Les long-courriers en mauvaise posture

Sur les 13.237 avions qu’Airbus et Boeing avaient en carnet de commandes à fin février, quels contrats sont le plus à risque? « Le carnet de commandes long-courriers est le plus fragile, estime Addison Schonland, analyste au cabinet AirInsight. Le trafic long-courrier sera le dernier à repartir: il faudra au minimum deux ans pour le voir atteindre 50% du trafic d’avant-crise. » Selon Barclays, la production de long-courriers pourrait ainsi passer d’environ 400 appareils en 2019 à 200 en 2023, soit une baisse de 50%. Jefferies évoque quant à lui 60%.

Plusieurs familles d’appareils sont particulièrement menacées, estiment les spécialistes. D’abord, le 777X, le nouveau long-courrier à forte capacité (plus de 400 sièges), dont le géant américain est en train de boucler le développement. « Le 777X est trop gros pour remplacer les 777-200, et les 777-300ER qu’il doit également remplacer sont encore jeunes », souligne Ernest Arvai, du cabinet AirInsight. Boeing affiche toujours 304 commandes pour son appareil, mais le chiffre réel est de 285, Etihad ayant déjà annoncé l’annulation de 19 commandes.
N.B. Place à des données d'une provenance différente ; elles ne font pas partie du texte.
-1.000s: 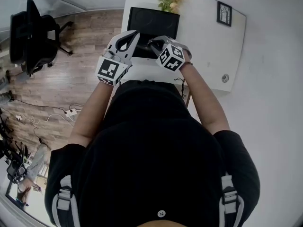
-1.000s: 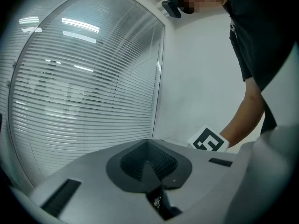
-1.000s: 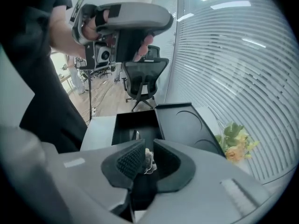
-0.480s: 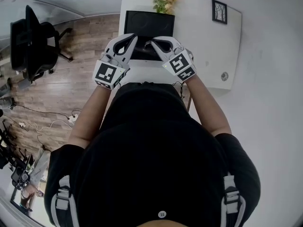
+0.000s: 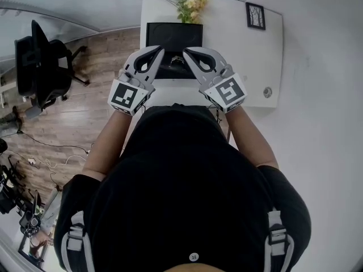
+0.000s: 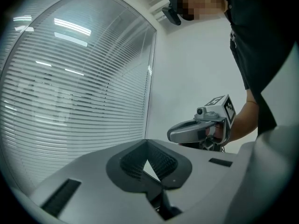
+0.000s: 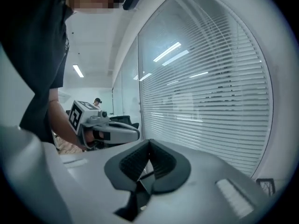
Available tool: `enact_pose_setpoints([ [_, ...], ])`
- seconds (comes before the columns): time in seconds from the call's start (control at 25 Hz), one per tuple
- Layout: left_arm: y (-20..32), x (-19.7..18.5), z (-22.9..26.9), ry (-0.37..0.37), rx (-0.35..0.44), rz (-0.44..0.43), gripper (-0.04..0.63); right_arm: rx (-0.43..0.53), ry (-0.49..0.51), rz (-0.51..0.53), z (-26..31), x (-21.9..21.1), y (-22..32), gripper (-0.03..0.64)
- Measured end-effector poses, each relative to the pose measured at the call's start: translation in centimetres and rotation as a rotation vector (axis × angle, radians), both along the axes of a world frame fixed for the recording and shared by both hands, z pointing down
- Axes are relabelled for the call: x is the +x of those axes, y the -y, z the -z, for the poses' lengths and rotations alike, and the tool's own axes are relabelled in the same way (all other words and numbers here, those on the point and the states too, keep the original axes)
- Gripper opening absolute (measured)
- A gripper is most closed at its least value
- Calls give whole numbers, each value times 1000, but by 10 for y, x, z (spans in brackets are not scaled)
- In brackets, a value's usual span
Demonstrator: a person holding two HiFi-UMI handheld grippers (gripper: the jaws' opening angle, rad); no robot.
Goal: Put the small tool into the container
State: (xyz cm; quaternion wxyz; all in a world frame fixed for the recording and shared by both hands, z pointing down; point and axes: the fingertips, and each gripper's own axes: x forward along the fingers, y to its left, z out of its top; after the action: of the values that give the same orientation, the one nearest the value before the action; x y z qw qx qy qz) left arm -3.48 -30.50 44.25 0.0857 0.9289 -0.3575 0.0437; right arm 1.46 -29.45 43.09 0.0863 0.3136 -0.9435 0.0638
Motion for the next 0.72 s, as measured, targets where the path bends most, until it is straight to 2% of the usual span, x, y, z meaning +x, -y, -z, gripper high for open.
enact_pose_setpoints([
  [0.08,-1,4,9,-10,7,-18,8,13,35,-11,12,2,-2,11],
  [0.36,-4,14,30,-5,55,-45,8,30,66,-46,25,18,-2,11],
  [0.72,-5,13,29,0,56,-50,8,50,73,-69,30,23,-1,11],
])
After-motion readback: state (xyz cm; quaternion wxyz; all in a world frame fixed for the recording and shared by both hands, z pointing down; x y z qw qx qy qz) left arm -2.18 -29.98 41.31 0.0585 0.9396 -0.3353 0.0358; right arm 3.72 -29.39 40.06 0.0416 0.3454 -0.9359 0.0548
Selon Scott Hamilton, du cabinet américain Leeham, plusieurs autres commandes sont à risque, comme celle d’Emirates (115 appareils), Cathay Pacific (21) ou Lufthansa (20). , 

L’A330neo d’Airbus pourrait également souffrir. L’avionneur n’a plus que 291 commandes de l’appareil, version remotorisée de l’A330, à honorer. Parmi celles-ci, 78 sont destinées à AirAsiaX, la filiale long-courrier de la compagnie malaisienne AirAsia, actuellement en fâcheuse posture. « Nous n’envisageons pas plus de deux à trois A330neo produits par mois dans les deux prochaines années », indique Ernest Arvai. Les dernières livraisons d’A380 à Emirates (huit appareils) pourraient également être menacées. Selon Bloomberg, la compagnie de Dubaï a déjà demandé à Airbus le report de ces livraisons. Vu les perspectives du segment des long-courriers, leur annulation pure et simple n’est pas à exclure.
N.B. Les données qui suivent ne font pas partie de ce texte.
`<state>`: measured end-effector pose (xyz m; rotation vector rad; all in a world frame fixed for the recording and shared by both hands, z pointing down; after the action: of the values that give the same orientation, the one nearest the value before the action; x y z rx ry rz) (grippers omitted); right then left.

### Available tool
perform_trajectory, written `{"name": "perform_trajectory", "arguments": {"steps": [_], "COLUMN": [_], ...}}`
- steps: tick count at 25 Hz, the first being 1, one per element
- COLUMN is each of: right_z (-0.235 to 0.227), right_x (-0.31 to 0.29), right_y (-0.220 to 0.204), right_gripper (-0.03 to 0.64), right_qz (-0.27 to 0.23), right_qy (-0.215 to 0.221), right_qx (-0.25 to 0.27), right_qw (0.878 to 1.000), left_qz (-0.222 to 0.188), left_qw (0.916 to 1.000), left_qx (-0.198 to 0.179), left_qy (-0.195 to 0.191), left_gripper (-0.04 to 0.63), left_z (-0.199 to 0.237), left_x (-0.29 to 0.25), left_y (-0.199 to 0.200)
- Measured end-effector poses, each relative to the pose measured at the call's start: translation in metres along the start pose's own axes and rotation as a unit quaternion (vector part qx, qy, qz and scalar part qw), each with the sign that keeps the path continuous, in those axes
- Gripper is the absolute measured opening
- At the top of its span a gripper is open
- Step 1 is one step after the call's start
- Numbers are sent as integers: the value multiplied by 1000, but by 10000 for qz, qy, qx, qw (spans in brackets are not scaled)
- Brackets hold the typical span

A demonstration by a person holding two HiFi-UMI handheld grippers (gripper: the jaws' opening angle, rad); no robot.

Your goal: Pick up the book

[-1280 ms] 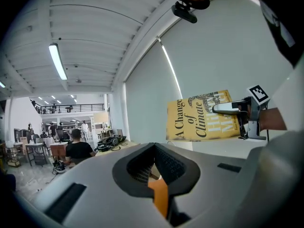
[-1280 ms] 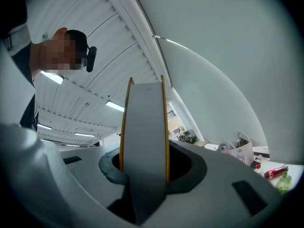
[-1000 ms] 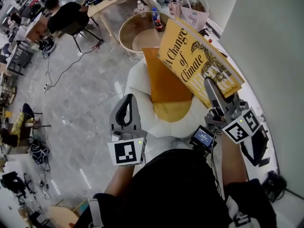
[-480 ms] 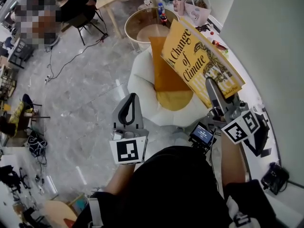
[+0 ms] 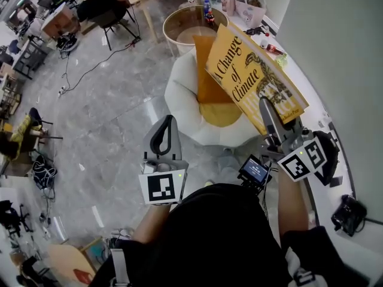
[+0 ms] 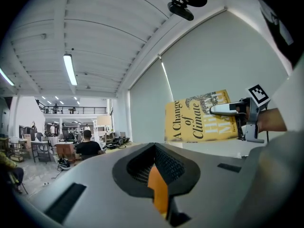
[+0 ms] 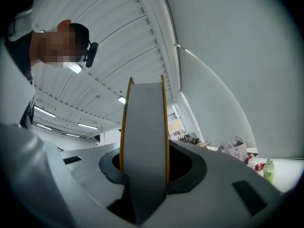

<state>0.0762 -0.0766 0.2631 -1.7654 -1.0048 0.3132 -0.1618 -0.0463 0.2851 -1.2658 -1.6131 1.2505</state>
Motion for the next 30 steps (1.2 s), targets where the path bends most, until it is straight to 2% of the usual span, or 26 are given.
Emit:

737 MAX, le maillon faible de Boeing

Côté monocouloirs, le 737 MAX apparaît comme le maillon faible, comme l’a montré l’annulation de la commande d’Avolon. Pour le moyen-courrier de Boeing, la crise du Covid-19 s’est ajoutée à celle liée aux deux crashes de Lion Air et Ethiopian, qui l’avait déjà mis à terre. Les annulations de commandes sont pour l’instant très limitées, mais le pire est peut-être à venir. Du fait de l’interdiction de vol de l’appareil depuis mars 2019, Boeing a un stock de 400 MAX en attente de livraison. Une part croissante de ces avions, la moitié selon Leeham, a passé le seuil des 12 mois de retard qui autorise les compagnies à annuler leur commandes. Une vague d’annulations de contrats est donc probable. Ernest Arvai, chez AirInsight, estime que celle-ci pourrait atteindre 20% du carnet de commandes du MAX, soit 900 appareils, et que 60% des commandes pourraient être reportées.
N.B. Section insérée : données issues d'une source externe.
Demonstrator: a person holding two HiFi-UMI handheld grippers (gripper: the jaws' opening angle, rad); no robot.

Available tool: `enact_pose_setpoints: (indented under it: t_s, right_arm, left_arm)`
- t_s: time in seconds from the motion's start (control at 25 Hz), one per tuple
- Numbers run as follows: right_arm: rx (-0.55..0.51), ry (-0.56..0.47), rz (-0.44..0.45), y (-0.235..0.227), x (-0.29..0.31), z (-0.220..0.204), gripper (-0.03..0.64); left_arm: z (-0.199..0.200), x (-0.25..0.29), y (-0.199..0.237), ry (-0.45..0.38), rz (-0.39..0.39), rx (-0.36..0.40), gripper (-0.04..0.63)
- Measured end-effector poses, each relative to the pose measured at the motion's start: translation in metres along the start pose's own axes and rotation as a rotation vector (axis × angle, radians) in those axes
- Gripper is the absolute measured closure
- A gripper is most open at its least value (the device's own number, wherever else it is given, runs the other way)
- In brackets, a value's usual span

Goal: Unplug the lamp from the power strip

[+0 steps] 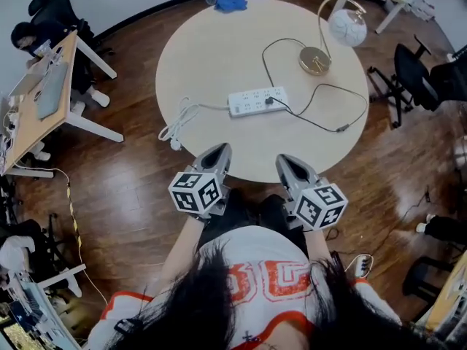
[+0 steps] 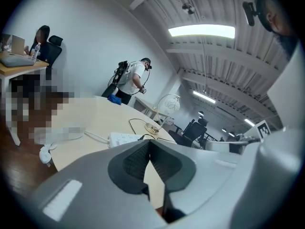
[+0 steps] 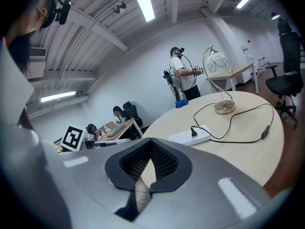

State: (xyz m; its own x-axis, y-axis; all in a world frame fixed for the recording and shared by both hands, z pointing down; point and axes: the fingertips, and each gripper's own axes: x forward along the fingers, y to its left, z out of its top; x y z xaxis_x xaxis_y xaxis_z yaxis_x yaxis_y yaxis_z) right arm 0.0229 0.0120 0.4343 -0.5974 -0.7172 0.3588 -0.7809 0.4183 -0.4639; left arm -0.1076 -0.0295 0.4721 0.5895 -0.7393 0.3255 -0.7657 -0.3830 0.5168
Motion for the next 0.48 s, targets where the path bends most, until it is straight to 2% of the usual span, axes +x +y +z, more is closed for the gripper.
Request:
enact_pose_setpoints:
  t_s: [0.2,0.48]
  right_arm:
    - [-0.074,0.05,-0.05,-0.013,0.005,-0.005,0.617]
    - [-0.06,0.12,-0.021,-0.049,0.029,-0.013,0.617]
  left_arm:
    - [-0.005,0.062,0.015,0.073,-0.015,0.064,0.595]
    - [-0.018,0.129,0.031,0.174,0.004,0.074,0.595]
Airbus semble en tout cas mieux armé que son rival américain pour affronter la crise historique qui s’annonce. Il est un peu moins dépendant des long-courriers que Boeing. Sa trésorerie a été moins mise à mal que celle de son concurrent, plombé par le MAX et par les 43 milliards de dollars de rachats d’actions des dernières années. « C’est comme si Boeing avait brûlé 43 milliards pour rien », estime Ernest Arvai. Airbus bénéficie aussi d’un carnet de commandes plus important que le géant basé à Chicago (7.670 avions, contre 5.567 à Boeing), dont plus de 6.200 A320neo. « Airbus est aussi dans une meilleure position car il a deux modèles que le marché veut: l’A220 et l’A321neo », assure Addison Schonland, chez AirInsight.

De quoi amortir la crise, mais certainement pas y échapper. Selon Barclays, un tiers du carnet de commandes d’Airbus avant la crise était constitué de « sur-commandes » qui ne correspondaient pas à un vrai besoin. Pour Boeing, la proportion serait de 50%. Les craintes se concentrent sur les compagnies du sud-est asiatique. « Lion Air, AirAsia ou Vietjet ont passé de grosses commandes de monocouloirs, la question est de savoir s’ils vont vraiment pouvoir les honorer », estime Ernest Arvai.